Sotto la lente

Next generation e accrual accounting: quali sfide per i sistemi contabili pubblici?

Nel pieno delle ondate successive al primo picco della pandemia, gli Stati membri sono stati chiamati a predisporre dei piani di investimento e riforme per accedere all’ingente mole di risorse (2.346,3 miliardi di euro) dell’Unione europea, rese disponibili dal piano Next Generation, dal bilancio a lungo termine dell’UE per il periodo 2021-2027 e da fondi già disponibili per i lavoratori, le imprese e gli Stati membri.

In valore assoluto, l’Italia sarà la prima beneficiaria delle risorse europee ed è chiamata a gestire complessivamente 222,1 miliardi di euro di investimenti di cui 191,5 da impegnare attraverso gli investimenti e le riforme presentate nel PNRR (a valere sul 2021-2026). Il progetto prevede un pacchetto di investimenti articolato in 6 missioni (digitalizzazione, innovazione, competitività, cultura e turismo; rivoluzione verde e transizione ecologica; infrastrutture per una mobilità sostenibile; istruzione e ricerca; inclusione e coesione; salute) e a supporto di questi un pacchetto di riforme orizzontali o di contesto (tra cui la riforma della PA), riforme settoriali e riforme trasversali.

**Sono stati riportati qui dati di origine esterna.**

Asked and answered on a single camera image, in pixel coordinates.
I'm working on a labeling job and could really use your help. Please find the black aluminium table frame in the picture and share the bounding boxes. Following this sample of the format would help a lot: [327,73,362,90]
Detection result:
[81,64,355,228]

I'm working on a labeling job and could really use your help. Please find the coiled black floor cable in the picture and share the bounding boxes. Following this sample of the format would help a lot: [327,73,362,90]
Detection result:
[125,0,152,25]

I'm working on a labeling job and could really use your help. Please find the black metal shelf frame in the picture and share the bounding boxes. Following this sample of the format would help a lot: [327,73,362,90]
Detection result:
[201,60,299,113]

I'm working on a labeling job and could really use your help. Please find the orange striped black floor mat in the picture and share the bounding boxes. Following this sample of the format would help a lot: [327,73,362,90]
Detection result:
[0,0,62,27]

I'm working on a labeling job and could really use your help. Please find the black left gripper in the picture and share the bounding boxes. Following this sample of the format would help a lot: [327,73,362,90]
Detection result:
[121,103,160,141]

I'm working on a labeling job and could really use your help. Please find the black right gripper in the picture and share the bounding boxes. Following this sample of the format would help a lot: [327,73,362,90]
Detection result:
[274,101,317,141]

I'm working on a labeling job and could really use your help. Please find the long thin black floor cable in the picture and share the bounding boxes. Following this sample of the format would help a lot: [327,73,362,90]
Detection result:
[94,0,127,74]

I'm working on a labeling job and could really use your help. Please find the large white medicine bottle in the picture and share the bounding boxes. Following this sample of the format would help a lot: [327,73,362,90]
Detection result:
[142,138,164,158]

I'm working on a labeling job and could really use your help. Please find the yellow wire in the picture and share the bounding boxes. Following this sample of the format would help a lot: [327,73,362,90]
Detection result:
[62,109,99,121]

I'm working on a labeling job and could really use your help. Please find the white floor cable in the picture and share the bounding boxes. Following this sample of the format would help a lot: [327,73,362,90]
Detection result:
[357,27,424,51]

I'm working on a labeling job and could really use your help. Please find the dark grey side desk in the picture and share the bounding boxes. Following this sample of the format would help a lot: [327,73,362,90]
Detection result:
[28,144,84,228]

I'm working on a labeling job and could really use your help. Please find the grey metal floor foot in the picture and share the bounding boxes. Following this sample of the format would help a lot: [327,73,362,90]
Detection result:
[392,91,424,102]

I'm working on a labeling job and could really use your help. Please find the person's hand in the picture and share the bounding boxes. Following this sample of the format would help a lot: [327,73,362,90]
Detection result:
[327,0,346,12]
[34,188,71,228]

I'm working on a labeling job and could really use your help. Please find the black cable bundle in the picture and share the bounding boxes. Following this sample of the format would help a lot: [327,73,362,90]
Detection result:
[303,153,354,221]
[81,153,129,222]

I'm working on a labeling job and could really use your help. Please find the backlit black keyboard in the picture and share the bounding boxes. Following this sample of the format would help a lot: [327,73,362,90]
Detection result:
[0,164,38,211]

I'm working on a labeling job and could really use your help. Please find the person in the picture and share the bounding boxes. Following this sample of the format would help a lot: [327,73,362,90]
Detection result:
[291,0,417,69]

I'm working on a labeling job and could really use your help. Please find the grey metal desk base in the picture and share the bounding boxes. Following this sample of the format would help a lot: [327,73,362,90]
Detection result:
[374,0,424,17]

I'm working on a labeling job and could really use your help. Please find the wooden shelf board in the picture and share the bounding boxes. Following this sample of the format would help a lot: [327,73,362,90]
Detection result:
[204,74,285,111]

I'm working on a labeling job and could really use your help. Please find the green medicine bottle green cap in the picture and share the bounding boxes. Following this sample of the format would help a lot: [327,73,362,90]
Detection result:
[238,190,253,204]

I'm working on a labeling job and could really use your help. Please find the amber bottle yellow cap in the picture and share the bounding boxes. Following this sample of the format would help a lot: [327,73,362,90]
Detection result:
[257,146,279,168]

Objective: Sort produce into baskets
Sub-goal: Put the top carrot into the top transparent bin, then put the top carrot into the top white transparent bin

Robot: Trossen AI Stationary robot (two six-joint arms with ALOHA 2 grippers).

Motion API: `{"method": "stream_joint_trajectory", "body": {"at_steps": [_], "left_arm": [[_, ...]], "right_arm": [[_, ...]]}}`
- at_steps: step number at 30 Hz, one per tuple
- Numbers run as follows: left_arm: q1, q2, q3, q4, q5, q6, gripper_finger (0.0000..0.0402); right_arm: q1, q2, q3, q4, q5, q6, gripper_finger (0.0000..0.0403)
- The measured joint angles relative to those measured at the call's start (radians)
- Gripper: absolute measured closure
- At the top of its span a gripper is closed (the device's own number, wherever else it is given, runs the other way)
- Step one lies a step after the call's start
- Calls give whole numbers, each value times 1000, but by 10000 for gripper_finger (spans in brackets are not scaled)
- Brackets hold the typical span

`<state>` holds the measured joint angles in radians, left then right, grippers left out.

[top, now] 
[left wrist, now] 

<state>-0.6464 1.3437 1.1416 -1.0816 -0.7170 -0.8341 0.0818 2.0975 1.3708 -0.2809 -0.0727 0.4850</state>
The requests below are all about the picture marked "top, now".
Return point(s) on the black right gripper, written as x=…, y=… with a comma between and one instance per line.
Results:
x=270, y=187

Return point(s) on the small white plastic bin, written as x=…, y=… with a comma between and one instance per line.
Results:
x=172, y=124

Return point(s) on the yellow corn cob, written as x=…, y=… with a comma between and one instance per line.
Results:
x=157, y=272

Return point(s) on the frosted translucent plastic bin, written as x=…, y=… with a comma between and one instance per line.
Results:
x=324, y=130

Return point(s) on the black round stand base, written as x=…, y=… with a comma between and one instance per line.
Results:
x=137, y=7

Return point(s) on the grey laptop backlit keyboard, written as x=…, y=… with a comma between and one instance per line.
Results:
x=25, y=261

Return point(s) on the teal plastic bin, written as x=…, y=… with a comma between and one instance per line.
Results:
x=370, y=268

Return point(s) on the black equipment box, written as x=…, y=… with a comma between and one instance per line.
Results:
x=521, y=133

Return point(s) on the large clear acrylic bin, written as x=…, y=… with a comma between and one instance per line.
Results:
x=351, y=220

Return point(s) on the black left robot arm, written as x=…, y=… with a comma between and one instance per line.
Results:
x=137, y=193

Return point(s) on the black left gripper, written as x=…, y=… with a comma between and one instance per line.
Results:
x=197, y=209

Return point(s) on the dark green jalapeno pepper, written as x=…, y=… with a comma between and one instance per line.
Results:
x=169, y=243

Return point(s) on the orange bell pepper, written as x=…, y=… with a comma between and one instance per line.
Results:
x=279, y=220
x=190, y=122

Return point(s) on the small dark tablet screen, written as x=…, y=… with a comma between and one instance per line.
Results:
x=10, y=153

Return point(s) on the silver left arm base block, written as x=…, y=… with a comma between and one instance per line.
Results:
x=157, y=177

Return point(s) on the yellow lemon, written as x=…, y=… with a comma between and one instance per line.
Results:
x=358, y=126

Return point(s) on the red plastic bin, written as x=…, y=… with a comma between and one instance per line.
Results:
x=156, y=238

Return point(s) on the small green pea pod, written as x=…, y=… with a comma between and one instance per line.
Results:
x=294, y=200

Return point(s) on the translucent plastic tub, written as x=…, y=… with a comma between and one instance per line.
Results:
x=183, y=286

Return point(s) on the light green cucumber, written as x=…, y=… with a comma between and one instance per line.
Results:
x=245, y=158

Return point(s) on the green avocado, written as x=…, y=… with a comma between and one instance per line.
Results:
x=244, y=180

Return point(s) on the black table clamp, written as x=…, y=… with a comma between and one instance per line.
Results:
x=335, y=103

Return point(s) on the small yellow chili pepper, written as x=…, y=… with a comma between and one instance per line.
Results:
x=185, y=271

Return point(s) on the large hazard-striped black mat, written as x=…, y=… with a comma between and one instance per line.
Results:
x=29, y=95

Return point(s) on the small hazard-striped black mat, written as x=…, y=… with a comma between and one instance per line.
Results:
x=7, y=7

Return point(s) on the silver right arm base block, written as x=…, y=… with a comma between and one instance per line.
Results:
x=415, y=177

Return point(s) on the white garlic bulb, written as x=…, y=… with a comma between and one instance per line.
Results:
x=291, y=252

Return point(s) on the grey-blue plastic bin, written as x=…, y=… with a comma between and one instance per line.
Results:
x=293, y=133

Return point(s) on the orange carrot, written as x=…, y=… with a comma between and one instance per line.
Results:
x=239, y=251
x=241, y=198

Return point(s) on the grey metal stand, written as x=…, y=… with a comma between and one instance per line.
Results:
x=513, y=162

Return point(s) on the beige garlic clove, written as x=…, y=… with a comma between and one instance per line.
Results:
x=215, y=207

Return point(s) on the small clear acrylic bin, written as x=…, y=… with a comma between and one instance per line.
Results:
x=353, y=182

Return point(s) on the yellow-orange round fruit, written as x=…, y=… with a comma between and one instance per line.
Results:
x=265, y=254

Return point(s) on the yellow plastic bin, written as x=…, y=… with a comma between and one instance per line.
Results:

Tra queste, la riforma «Dotare le Pubbliche amministrazioni di un sistema unico di contabilità economico-patrimoniale accrual», da attuare entro il 2026, assume particolare interesse nella misura in cui riaccende un dibattito mai concluso in tema di basi, sistemi contabili e di accounting maturity del settore pubblico, che riguarda anche la capacità dei sistemi informativi contabili delle istituzioni del nostro Paese di rispondere adeguatamente ai fabbisogni conoscitivi e di rendicontazione sull’utilizzo delle risorse comunitarie, verso l’EU ma anche verso i cittadini.

Il PNRR rappresenta, così, una nuova occasione per riprendere e rilanciare con maggiore spinta il dibattito sulla necessità di un’armonizzazione contabile del settore pubblico europeo (tra gli Stati e dentro gli Stati), avviatosi con l’adozione della direttiva relativa ai quadri di bilancio degli Stati membri avviata nel 2011 (direttiva 2011/85/UE del Consiglio), ma ancora incompiuta.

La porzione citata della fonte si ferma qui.